### What the exercise asks
The material below contains a line with "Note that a" and a line with "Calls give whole". Copy exactly those two lines and all lines between them.

### Data provided
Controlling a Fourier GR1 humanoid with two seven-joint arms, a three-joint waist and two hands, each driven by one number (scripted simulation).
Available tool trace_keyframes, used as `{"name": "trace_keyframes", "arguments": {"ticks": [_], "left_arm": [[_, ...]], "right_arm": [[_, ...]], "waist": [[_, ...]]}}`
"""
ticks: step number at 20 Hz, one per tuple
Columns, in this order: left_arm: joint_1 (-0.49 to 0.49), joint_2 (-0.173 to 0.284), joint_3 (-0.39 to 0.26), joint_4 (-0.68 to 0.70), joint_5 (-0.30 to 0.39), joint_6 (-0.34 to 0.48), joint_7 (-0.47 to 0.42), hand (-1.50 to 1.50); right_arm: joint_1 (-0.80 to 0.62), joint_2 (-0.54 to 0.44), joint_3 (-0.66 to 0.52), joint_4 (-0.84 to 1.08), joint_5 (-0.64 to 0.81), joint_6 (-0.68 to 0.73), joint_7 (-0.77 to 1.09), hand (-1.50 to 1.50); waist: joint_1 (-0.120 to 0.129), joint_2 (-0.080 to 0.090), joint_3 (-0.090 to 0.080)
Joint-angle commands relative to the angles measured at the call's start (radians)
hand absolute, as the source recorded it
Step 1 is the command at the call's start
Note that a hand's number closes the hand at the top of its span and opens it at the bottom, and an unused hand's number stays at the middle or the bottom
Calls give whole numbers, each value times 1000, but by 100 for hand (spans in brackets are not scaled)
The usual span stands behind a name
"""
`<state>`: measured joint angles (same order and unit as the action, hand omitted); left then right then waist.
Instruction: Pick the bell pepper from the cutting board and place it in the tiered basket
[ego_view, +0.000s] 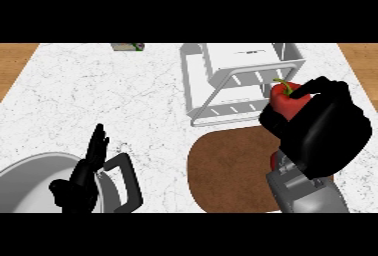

### Solution for this problem
Note that a hand's number closes the hand at the top of its span and opens it at the bottom, and an unused hand's number stays at the middle or the bottom
Calls give whole numbers, each value times 1000, but by 100 for hand (spans in brackets are not scaled)

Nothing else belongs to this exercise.